My flatmate asked if I wanted to join her in having a walk today, as we are currently allowed out for one bit of exercise a day or to do a food shop (the latter to be done as infrequently as possible). Being in pairs with someone in your household is currently okay. We headed to the local park which wasn’t too busy, there was more than enough space for those exercising to keep a safe distance, so we did a walking lap. She needed to buy groceries on route back, a local organic shop was open and seemed fairly popular with five people waiting to go in. The sign said there was a ten person limit, although another sign read ‘one customer out one in…’ so it was a little unclear. I could see some in the queue scratching their heads as they reached the entrance. I stood on the other side of the road and waited as the path was a lot wider and less walked.

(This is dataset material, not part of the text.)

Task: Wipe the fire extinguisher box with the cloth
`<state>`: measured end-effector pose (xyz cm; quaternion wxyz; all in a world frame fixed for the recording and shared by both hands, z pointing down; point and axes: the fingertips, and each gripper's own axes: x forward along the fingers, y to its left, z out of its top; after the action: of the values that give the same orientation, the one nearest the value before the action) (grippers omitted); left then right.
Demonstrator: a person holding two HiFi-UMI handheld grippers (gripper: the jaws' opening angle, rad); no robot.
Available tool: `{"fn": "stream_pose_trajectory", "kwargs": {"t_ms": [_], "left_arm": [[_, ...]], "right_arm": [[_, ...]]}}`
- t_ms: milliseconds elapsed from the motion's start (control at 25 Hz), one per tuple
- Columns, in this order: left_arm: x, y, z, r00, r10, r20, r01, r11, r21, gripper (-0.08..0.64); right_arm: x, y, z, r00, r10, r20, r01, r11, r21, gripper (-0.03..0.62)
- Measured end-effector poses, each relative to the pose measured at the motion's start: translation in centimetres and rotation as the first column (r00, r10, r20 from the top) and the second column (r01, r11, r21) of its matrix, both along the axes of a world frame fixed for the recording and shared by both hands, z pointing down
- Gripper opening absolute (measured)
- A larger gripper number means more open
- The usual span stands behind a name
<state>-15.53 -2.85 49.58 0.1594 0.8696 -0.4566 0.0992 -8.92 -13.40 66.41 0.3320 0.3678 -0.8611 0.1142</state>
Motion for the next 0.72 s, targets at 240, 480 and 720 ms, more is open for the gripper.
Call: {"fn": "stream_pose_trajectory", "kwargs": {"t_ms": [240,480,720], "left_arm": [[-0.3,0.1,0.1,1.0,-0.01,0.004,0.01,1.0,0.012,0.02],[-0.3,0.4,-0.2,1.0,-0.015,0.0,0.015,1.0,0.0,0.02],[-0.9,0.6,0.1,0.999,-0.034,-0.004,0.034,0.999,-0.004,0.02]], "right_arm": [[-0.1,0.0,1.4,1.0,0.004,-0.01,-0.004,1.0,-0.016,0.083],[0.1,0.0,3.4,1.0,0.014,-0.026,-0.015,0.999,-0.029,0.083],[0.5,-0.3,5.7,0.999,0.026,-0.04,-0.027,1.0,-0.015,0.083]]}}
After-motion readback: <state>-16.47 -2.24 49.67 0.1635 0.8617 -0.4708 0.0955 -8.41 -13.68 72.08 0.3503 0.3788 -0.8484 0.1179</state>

When the queue disappeared altogether I got a closer look. They have installed a hand wash outside that I haven’t seen elsewhere in London so far.

Maybe it is more common in your area? For me this is a first.

‘Foot operated’ message on the wall to help assist those in line, with a funny foot diagram to help even further.

The below shot was seen on the store window next door. The window can be seen behind the couple waiting in the first shot from this road. It looked closed, maybe this was stuck up before they had to shut completely. Maybe it is open certain days or for take-outs.

I prefer to see times like these as an opportunity. As much as it is a pain, an annoyance, and of course a danger, if we don’t take these moments and use them to our advantage, they can really take advantage of us.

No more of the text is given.